In Hakanaï, deceptive simplicity is the rule.
Everything about the production seems uncomplicated: the set is a screened-in cube surrounded by four pools of light. The only other light comes from projectors sending basic, black and white images drifting across the screen. The lone dancer (Akiko Kajihara) wears a simple white costume. Her movements are slow, smooth, and quiet.
On the surface, it is incredibly simple, and yet there is so much at play in Hakanai.
First, the technology. Hakanaï is a part of MOCO, an international workshop on movement and computing held at SFU Woodwards. The projections that move across the screen are actually influenced and at times controlled by the movements of Kajihara. The moment she enters the cube, the projections shift and respond – they are a performer all on their own, referred to in the program as a “Digital Performer”. The final stage of the production is an interactive art installation – once Kajihara has left the stage, the Digital Performer remains and audience can enter and interact with the projections as well.

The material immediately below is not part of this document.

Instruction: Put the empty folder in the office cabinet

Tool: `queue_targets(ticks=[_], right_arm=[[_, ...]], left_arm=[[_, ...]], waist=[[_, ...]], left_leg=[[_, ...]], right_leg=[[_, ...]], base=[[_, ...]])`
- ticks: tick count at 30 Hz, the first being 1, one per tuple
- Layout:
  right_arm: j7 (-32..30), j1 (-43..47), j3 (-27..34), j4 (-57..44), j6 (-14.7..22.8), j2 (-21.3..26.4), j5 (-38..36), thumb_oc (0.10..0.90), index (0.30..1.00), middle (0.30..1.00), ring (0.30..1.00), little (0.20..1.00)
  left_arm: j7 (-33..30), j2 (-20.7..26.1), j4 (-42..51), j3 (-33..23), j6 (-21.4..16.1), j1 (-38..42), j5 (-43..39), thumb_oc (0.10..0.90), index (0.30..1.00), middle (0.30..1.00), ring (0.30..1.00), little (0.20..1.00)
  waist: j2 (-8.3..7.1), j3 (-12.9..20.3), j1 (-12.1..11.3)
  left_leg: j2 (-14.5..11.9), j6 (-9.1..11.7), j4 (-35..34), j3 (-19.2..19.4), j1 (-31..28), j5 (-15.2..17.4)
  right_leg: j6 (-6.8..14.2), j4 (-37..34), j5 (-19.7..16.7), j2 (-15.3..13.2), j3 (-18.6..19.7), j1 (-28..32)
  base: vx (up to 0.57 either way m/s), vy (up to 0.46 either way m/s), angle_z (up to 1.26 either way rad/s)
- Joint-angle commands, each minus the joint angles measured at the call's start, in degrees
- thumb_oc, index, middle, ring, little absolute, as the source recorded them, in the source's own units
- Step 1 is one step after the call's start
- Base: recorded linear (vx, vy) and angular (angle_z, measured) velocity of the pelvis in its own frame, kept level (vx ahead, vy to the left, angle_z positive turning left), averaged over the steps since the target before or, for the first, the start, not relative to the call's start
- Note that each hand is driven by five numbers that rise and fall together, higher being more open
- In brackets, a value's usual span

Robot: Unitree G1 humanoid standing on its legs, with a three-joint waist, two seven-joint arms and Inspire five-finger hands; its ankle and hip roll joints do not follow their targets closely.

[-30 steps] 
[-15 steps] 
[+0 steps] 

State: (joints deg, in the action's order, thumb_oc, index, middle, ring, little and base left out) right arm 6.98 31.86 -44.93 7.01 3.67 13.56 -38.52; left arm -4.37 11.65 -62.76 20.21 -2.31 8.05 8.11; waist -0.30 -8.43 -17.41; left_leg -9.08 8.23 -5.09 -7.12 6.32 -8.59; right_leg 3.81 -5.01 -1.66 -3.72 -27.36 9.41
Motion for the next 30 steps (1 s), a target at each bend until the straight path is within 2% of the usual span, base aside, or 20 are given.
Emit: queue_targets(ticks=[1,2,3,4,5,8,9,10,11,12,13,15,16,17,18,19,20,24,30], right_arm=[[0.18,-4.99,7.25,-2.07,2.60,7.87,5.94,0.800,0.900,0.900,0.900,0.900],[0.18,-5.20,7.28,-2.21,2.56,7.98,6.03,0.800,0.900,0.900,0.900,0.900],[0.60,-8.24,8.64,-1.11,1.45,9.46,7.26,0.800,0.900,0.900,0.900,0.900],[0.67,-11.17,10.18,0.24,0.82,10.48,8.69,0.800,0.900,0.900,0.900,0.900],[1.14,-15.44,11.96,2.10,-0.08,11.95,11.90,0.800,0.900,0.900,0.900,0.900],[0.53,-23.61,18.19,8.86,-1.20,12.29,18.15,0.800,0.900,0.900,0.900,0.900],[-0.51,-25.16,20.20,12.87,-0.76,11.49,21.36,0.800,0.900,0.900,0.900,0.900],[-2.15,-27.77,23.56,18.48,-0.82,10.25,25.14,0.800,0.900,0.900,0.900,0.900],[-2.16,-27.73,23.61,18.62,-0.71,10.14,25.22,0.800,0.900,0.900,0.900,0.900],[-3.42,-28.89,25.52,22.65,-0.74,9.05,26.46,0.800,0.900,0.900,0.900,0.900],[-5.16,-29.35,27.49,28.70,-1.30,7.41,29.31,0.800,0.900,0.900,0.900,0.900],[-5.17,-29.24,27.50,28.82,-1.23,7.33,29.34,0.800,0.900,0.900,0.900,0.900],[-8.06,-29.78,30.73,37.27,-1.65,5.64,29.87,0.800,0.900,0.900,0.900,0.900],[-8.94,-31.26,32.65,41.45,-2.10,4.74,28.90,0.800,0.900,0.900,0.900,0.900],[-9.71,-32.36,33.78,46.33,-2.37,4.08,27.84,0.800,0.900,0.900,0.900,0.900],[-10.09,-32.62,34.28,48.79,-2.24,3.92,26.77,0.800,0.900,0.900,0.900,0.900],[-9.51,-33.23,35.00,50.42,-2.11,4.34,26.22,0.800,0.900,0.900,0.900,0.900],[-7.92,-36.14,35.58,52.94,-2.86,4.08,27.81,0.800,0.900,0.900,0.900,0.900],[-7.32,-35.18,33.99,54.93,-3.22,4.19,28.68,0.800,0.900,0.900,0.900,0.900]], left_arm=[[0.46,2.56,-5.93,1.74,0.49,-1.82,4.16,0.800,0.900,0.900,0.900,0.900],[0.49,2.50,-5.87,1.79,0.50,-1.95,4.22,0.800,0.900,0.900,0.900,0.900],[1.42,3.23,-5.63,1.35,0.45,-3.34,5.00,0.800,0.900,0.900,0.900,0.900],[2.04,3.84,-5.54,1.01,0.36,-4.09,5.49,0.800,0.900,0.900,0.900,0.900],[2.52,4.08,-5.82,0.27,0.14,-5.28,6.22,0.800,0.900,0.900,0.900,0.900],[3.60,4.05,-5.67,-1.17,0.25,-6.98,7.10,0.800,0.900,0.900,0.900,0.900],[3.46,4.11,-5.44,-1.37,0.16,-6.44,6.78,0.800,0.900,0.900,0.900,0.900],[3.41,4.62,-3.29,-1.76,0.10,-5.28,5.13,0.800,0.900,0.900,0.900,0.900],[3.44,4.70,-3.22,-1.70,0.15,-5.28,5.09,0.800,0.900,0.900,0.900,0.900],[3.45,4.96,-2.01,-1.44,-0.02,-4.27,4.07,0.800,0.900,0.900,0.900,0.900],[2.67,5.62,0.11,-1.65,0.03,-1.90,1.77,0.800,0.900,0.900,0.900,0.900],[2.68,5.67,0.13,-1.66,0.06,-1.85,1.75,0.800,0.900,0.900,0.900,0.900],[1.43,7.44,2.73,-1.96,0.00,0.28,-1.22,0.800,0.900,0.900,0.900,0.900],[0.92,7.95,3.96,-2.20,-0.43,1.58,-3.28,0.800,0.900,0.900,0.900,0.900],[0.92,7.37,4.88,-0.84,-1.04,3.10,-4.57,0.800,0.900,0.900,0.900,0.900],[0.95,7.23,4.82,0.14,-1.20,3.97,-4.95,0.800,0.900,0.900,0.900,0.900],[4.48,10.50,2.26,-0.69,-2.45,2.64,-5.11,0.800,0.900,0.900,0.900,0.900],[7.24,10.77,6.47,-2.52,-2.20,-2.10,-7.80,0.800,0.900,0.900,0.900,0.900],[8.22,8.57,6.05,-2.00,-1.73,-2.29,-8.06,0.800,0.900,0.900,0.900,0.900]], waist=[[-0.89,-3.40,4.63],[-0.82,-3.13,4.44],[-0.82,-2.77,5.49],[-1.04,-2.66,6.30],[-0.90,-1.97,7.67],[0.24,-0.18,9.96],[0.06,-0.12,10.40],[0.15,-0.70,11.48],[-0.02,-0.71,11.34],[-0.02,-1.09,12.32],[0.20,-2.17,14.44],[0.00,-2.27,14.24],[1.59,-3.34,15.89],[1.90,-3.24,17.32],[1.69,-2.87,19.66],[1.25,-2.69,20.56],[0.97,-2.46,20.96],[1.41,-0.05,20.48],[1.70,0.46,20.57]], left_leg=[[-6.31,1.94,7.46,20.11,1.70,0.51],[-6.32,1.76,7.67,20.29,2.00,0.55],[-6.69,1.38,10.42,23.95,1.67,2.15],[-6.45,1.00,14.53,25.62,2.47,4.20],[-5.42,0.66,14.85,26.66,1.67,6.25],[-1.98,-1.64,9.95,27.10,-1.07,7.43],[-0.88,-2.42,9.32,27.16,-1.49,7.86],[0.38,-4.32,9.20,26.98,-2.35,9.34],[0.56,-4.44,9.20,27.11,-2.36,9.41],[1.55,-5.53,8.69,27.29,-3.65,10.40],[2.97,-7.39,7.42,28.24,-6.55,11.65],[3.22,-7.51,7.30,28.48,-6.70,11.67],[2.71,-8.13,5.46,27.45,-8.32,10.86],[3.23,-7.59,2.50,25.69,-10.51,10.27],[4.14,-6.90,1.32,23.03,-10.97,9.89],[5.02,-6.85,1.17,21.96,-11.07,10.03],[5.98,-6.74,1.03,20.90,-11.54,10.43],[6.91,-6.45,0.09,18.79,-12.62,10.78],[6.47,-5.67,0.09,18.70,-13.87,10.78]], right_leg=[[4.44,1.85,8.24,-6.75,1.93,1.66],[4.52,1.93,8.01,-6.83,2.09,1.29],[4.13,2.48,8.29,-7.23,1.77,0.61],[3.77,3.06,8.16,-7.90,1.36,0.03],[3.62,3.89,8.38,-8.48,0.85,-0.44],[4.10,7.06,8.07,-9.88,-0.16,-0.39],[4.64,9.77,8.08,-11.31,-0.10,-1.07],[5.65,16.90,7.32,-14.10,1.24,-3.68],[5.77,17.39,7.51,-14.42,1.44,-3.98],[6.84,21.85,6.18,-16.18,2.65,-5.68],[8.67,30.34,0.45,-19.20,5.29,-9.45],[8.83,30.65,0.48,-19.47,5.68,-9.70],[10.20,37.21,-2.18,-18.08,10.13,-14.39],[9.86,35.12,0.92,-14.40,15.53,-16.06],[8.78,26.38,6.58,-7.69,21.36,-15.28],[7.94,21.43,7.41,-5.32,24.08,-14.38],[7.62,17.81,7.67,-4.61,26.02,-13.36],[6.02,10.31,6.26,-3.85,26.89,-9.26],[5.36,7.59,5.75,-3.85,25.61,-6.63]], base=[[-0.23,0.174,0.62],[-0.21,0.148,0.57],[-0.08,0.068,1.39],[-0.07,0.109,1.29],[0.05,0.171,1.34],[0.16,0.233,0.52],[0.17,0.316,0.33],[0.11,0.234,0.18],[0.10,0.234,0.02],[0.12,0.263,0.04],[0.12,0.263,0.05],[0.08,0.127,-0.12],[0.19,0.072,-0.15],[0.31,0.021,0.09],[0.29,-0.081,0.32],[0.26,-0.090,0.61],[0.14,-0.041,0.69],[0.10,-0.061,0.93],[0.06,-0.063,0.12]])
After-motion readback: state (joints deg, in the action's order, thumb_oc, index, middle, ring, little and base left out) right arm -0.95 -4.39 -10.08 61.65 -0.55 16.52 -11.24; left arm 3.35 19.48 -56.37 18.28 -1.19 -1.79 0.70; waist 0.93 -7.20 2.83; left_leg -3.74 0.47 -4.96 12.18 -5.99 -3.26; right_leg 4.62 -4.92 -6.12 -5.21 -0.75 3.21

With themes of computing, movement, and dreams, Hakanaï seems to reflect our relationship with personal technologies in general. When Kajihara enters the cube she first moves carefully, shaping and molding the world around her with the same gentleness and reverence that many of us find in ourselves when we meet a new and astounding technology.
Quickly she embraces the power and creativity available to her, transforming her world into something beautiful and wondrous, as she dances with the projected light as if it were a scarf in the wind. Of course, just as our encounters with technology, the dynamic quickly shifts from something beautiful that adds wonder to life to something daunting and even oppressive. Ultimately the dance is not just between her and the light, but between her control and being controlled.
Overall the design and execution was stunning, but there were times that the technology seemed to fall just short of my hopes. This is part of the danger of working with a new technology in performance: our imaginations quickly move beyond their capabilities. In this case, the images seemed to only be able to respond to larger, more dramatic movements, while Kajihara had some lovely intricate movements in her extremities that I longed to see reflected in the projections.
The only other place Hakanaï was lacking was in its slightly prolonged explorations of single images or moments. There were times when the performance dragged somewhat, although Kajihara’s incredibly skilled movements are certainly worth the minor lags.